• [The task]:
Could you return every line of the records below that contains the word "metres"?

▼

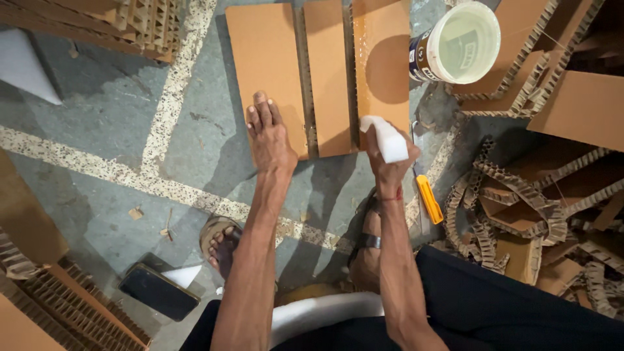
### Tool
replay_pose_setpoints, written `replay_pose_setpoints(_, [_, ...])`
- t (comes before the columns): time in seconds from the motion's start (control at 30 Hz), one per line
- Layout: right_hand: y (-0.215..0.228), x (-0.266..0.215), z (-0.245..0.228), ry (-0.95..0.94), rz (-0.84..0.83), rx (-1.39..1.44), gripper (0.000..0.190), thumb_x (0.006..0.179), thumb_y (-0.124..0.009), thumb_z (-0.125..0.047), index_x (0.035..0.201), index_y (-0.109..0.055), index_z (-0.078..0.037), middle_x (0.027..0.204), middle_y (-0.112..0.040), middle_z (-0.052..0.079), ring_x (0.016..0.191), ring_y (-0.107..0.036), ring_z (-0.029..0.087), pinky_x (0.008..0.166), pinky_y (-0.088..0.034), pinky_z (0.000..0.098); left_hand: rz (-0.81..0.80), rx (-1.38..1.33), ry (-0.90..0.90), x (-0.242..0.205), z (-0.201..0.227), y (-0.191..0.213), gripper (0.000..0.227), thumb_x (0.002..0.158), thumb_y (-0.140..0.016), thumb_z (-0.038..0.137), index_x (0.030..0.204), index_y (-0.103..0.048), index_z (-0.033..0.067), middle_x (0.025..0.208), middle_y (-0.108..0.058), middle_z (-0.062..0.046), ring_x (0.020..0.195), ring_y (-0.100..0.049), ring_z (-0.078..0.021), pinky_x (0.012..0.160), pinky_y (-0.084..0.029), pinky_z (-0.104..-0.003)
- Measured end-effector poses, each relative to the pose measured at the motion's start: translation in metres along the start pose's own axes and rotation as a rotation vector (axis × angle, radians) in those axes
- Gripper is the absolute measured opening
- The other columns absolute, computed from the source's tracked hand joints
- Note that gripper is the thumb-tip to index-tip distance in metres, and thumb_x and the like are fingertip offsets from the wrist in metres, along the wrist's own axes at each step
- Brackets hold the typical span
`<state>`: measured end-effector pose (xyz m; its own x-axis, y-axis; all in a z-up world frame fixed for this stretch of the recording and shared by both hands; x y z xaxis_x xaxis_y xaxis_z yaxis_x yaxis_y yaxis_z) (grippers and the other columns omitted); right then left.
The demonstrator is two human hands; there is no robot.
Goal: The person applies glue to the edges of flat cardboard pieces using a white roller. They then press the glued edges together to form a box shape and secure the structure with a rubber band. The process is repeated for multiple units.
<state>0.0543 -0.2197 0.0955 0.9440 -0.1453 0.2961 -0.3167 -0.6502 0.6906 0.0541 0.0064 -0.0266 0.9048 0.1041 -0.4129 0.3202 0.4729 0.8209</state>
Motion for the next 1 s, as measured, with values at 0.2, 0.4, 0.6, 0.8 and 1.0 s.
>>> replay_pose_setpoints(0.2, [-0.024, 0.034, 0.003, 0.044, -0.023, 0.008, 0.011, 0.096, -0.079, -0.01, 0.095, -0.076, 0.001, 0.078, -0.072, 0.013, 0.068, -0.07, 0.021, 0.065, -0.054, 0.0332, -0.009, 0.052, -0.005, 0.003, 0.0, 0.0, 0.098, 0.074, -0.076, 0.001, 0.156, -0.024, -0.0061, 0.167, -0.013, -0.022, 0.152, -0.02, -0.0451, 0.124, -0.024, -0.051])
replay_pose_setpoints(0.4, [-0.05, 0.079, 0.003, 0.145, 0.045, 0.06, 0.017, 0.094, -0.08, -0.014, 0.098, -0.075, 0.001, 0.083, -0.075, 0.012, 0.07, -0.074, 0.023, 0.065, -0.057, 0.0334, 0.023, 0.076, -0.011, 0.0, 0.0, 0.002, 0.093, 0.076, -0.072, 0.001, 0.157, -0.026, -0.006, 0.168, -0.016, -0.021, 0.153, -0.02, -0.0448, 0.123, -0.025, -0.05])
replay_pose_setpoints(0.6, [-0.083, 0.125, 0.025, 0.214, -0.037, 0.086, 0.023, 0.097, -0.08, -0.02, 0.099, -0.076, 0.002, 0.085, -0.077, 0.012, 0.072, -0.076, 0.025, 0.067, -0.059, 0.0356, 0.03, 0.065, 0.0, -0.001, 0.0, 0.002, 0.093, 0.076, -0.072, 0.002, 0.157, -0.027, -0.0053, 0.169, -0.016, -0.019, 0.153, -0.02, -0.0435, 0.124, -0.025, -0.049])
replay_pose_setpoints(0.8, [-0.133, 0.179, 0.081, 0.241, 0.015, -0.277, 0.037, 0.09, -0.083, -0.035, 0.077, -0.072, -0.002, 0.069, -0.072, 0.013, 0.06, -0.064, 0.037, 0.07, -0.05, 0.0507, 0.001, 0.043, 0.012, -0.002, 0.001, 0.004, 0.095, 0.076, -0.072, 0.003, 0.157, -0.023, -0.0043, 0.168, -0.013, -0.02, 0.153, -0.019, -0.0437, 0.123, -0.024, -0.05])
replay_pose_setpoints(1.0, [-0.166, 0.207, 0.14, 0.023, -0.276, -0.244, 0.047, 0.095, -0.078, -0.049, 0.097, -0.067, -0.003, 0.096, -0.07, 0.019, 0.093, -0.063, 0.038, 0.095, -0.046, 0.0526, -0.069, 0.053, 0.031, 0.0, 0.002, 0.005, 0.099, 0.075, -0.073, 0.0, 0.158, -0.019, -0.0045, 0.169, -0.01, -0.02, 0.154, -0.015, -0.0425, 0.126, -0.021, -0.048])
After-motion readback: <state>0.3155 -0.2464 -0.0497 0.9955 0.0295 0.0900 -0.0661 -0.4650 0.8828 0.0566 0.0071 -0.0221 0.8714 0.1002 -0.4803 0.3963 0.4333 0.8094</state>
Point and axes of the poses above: each hand's wrist, its own x-axis towards the middle knuckle, its own y-axis out of the back of the hand, z = x × y, the point moved 6 cm from there along x, towards the middle knuckle
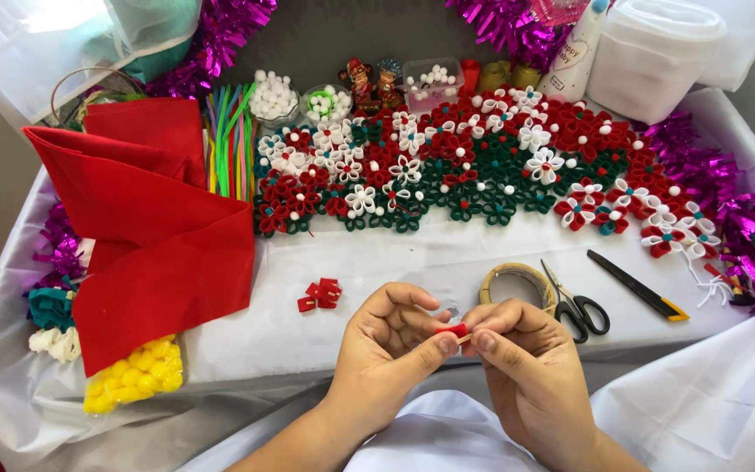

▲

• [Completed task]:
- Measured end-effector poses, each relative to the pose measured at the motion's start: translation in metres along the start pose's own axes and rotation as a rotation vector (axis × angle, radians) in those axes
- Note that gripper is the thumb-tip to index-tip distance in metres, and thumb_x and the like are fingertip offsets from the wrist in metres, along the wrist's own axes at each step

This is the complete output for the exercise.